■ **Records from a data source**
===============
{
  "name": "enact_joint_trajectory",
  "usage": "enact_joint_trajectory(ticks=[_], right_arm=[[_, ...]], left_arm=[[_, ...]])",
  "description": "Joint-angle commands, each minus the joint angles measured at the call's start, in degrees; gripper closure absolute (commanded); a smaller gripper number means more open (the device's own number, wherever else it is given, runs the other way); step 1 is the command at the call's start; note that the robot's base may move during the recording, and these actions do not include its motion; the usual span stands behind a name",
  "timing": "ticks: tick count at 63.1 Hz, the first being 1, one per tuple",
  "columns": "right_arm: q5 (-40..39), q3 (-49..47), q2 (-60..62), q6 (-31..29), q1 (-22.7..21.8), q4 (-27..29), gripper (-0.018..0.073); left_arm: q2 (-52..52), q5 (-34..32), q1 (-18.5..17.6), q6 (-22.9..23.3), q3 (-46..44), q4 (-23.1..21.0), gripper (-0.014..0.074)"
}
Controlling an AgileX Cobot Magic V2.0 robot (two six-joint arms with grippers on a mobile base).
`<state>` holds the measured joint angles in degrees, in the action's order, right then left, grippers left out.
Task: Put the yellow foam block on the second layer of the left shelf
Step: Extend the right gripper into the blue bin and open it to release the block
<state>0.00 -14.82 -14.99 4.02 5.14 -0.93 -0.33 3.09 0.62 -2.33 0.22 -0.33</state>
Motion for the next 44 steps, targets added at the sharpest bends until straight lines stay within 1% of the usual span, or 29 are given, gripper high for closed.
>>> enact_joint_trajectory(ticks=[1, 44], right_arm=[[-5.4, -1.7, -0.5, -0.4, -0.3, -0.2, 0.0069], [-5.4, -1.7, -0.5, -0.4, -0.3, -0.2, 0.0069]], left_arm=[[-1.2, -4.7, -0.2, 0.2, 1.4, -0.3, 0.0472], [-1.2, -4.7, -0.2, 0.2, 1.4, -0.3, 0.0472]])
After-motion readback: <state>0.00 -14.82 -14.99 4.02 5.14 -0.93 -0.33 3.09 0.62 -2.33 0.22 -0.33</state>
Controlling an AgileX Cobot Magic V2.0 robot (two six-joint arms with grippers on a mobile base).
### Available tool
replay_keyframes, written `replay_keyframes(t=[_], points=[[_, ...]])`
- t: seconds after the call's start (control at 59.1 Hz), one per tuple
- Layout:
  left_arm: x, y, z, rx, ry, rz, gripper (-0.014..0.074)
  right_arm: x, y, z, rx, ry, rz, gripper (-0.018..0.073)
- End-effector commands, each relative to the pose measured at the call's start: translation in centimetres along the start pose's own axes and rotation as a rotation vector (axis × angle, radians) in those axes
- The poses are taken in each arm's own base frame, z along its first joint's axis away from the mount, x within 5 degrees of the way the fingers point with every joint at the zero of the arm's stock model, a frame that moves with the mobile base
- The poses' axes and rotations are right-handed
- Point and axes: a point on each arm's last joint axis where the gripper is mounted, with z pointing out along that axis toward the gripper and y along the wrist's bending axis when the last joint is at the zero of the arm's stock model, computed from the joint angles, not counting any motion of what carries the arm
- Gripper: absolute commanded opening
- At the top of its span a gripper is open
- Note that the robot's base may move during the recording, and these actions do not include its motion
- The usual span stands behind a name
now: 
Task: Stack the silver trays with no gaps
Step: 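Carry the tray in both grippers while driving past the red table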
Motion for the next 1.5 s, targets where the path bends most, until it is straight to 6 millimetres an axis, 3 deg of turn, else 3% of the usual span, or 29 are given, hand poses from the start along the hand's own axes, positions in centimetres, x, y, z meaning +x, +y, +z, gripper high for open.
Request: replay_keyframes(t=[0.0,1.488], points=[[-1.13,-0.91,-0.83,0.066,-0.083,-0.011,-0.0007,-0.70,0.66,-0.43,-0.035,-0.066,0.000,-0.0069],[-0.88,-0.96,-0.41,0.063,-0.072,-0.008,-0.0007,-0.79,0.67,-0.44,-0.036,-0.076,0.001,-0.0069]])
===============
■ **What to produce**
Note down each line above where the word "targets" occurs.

■ **Reply to the exercise**
Motion for the next 44 steps, targets added at the sharpest bends until straight lines stay within 1% of the usual span, or 29 are given, gripper high for closed.
Motion for the next 1.5 s, targets where the path bends most, until it is straight to 6 millimetres an axis, 3 deg of turn, else 3% of the usual span, or 29 are given, hand poses from the start along the hand's own axes, positions in centimetres, x, y, z meaning +x, +y, +z, gripper high for open.

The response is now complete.